Keywords: network less Lambda

It has been said that the power of DL lies in its fitting ability. As long as you can give the curve, its equation can be expressed by a set of neural network. However, this set of neural network needs enough data for training, which leads to the concept of over fitting and under fitting. When the neural network is very large, but there are not many data, the neural network can remember the characteristics of each data, which will lead to over fitting. On the contrary, when the scale of neural network is small or the fitting ability is still weak, but there are many data, there will be under fitting problem.

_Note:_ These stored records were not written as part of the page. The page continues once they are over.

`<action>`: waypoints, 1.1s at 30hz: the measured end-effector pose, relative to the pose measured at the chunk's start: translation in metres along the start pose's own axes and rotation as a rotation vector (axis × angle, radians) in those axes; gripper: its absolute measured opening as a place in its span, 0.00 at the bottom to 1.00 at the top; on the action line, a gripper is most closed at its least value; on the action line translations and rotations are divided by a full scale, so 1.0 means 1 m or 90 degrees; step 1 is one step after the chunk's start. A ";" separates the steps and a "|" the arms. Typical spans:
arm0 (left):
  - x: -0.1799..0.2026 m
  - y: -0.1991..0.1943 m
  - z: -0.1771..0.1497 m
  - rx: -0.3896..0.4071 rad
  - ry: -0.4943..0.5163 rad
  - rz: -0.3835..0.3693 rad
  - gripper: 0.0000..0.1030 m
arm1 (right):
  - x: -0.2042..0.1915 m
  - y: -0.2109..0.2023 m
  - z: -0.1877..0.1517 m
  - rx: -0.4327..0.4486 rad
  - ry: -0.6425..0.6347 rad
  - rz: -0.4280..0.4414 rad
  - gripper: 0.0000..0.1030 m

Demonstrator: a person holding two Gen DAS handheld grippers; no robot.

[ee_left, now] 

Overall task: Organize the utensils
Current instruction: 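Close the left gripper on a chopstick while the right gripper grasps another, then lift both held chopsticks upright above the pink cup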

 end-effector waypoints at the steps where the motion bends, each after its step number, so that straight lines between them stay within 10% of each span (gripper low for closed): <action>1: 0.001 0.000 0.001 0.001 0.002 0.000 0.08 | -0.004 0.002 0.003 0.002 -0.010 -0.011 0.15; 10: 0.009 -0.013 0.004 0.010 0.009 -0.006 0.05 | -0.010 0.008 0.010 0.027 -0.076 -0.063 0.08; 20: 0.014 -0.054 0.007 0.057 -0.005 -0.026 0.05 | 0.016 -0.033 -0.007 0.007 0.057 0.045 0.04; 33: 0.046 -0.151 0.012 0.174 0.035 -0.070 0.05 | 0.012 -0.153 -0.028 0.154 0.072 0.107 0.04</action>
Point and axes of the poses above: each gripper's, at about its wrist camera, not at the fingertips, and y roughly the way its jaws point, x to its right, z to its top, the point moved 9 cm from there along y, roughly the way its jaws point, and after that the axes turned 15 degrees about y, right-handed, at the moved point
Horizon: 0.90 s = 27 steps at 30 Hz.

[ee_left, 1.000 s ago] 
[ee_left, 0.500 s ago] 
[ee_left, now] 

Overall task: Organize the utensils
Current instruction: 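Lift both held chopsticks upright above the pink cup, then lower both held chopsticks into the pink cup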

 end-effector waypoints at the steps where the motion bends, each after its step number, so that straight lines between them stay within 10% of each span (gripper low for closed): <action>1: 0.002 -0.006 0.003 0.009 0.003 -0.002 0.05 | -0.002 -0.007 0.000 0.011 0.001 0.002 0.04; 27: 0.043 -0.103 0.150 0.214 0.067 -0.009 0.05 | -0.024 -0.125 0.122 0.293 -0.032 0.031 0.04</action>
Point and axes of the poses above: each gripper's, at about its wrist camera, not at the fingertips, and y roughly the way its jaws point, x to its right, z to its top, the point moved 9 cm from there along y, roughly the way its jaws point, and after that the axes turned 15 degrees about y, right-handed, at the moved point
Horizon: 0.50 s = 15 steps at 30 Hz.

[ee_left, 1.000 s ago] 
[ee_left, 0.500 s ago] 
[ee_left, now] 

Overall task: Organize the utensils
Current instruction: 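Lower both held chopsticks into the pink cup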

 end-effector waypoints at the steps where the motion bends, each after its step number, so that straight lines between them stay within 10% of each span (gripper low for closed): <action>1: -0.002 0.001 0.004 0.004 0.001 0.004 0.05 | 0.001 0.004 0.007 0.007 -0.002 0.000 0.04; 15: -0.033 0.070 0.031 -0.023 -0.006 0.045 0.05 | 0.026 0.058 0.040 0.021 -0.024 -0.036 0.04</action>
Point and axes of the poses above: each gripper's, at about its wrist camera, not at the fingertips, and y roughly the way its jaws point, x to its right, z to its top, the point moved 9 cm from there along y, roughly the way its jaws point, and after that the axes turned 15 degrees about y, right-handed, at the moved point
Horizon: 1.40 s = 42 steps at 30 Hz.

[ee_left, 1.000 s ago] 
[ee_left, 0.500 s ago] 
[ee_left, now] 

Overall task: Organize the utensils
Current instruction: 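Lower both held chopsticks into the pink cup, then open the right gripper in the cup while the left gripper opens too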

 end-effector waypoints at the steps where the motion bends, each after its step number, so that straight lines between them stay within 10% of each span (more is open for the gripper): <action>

Over fitting, under fitting

  1. Training error and generalization error
    Training error refers to the error of the model in the training data set;
    Test error refers to the expected error of the model on any test data sample, and is often approximated by the error on the test data set.
  2. Model selection
    In the training process, in order to get better parameters, we need a validation data set. This is usually obtained from the partition of training data sets. K-fold cross validation is usually used in partition. Generally speaking, K=10. The final results are all averaged.
  3. Over fitting, under fitting
    From the performance of training error and generalization error, the model can not get lower training error, we call this phenomenon underfitting; the training error of the model is far less than its error in the test data set, we call this phenomenon over fitting. These two phenomena are usually related to the complexity of the model and the size of the training data set.

Polynomial function fitting experiment

When the model is n-order polynomial (the more N, the higher the model complexity), given the training data set, the relationship between the model complexity and the error is shown in the following figure:

It is worth mentioning here that in general, in DL, the training data set is always insufficient while the model is strong enough, so there will be more cases of over fitting.

%matplotlib inline
import torch
import numpy as np
import sys
sys.path.append("/home/kesci/input")
import d2lzh1981 as d2l
print(torch.__version__)

#Initialize model parameters
n_train, n_test, true_w, true_b = 100, 100, [1.2, -3.4, 5.6], 5
features = torch.randn((n_train + n_test, 1))
poly_features = torch.cat((features, torch.pow(features, 2), torch.pow(features, 3)), 1) 
labels = (true_w[0] * poly_features[:, 0] + true_w[1] * poly_features[:, 1]
          + true_w[2] * poly_features[:, 2] + true_b)
labels += torch.tensor(np.random.normal(0, 0.01, size=labels.size()), dtype=torch.float)

#Definition model
def semilogy(x_vals, y_vals, x_label, y_label, x2_vals=None, y2_vals=None,
             legend=None, figsize=(3.5, 2.5)):
    # d2l.set_figsize(figsize)
    d2l.plt.xlabel(x_label)
    d2l.plt.ylabel(y_label)
    d2l.plt.semilogy(x_vals, y_vals)
    if x2_vals and y2_vals:
        d2l.plt.semilogy(x2_vals, y2_vals, linestyle=':')
        d2l.plt.legend(legend)

num_epochs, loss = 100, torch.nn.MSELoss()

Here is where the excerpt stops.